The other passengers lunged for the rear exit. I went out the front door, and watched Mickey Hawkes go toward the barrier that blocked access to the Capitol, his jacket open, exposing the vest.

Officer Larson was aiming her rifle at him. “Not a step further, Mickey.”

He stopped at the thick, solid steel barrier, which came up to the bottom of the vest, and stood there squinting as the cameras and lights came within yards and formed in a ragged semicircle facing him. Kate climbed from the bus and stood by me.

“You should get out of here,” I said.

“No,” she said. “It’s all right.”

One of the journalists shouted, “Who are you?”

“What do you want to tell the senators?” another cried.

We watched silently, transfixed. Mickey put one hand on the bomb vest and showed them the cell phone with the other.

“My name is Michael Hawkes,” he said in a wavering, emotional voice. “I am seventeen years old. When I was eight, my father, my hero and my best friend, was blown up by an IED on his ride back to Kabul to muster out of the Special Forces for good.”

“Shit,” Kate said under her breath.

“Maybe he should have died,” Mickey went on. “Most of the time he says he should have. He lost both legs and an arm, and suffered a closed head injury. When I went with my mother to see him at the hospital in Germany, he wouldn’t let me into his room.”

His shoulders heaved, and I knew he was crying. “My dad said to forget him. He told my mom the same thing.
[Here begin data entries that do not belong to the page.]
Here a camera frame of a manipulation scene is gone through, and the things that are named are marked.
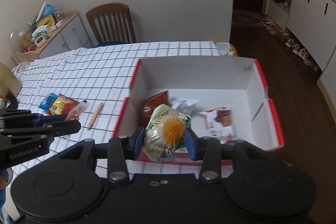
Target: door handle
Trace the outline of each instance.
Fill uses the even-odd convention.
[[[327,3],[326,6],[325,6],[324,14],[327,13],[327,9],[328,9],[328,3]]]

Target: red and white snack package
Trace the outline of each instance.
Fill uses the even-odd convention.
[[[220,107],[198,114],[204,117],[209,137],[217,138],[221,143],[238,139],[234,134],[230,107]]]
[[[5,108],[6,100],[0,95],[0,109]]]

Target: red and white box
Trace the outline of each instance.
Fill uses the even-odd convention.
[[[207,136],[204,118],[198,112],[230,106],[234,132],[257,147],[273,151],[284,145],[277,111],[268,98],[268,85],[258,60],[223,56],[168,56],[138,60],[112,137],[130,136],[138,127],[145,100],[169,90],[169,96],[197,99],[191,128]],[[151,161],[143,152],[140,161]],[[185,148],[165,164],[201,165],[191,161]],[[222,165],[230,165],[223,160]]]

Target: person's hand
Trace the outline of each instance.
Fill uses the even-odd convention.
[[[3,176],[0,176],[0,190],[5,188],[6,185],[7,185],[7,180]]]

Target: barcode
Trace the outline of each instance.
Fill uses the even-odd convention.
[[[155,161],[172,160],[174,158],[174,154],[175,151],[173,150],[163,152],[160,156],[155,157]]]
But I wouldn’t forget my dad. No matter how many times he swore at me, no matter how many times he told me to never come back, I went to see him in every hospital he’s lived in since the explosion.”

Mickey paused, and looked around at Officer Larson, who had lowered her gun.

He glanced over at us. I nodded. Kate said, “Keep going. You’re doing fine.”

Mickey turned back to the cameras, and said, “I finally started to get through to my dad two years ago. There are daily support group meetings for IED survivors and their families at Veterans Affairs Medical Center. I go every day I can because I want to be there for my father, and because it’s the only way I really get to see him when he doesn’t get angry, and it’s the only way he stays sane, and...”

His voice cracked as he said, “If I don’t...”

Mickey looked at the sky, coughed, and cleared his throat before pointing toward the Senate.

“The politicians in there owe my dad,” he said. “They made a promise that if he risked his life for his nation, his nation would stand by him. They made a promise that his nation would not forget him, that his grateful nation would help and provide for him.”

Mickey took a deep breath, and said, “But those senators in there aren’t standing by their promises, and they’re not standing by my father. They’ve forgotten him, and every other vet. They’ve forgotten to be grateful to those who served. If they don’t pass this bill tonight, the funding for veterans stops. The VA hospitals shut down. The programs halt. The help my dad needs is gone. The help every wounded warrior in the country needs is gone. And I... I can’t let that happen.”

He paused and then said in a strong voice, “Pass the bill, senators, or I’ll blow myself up, and the blood’s on your hands.”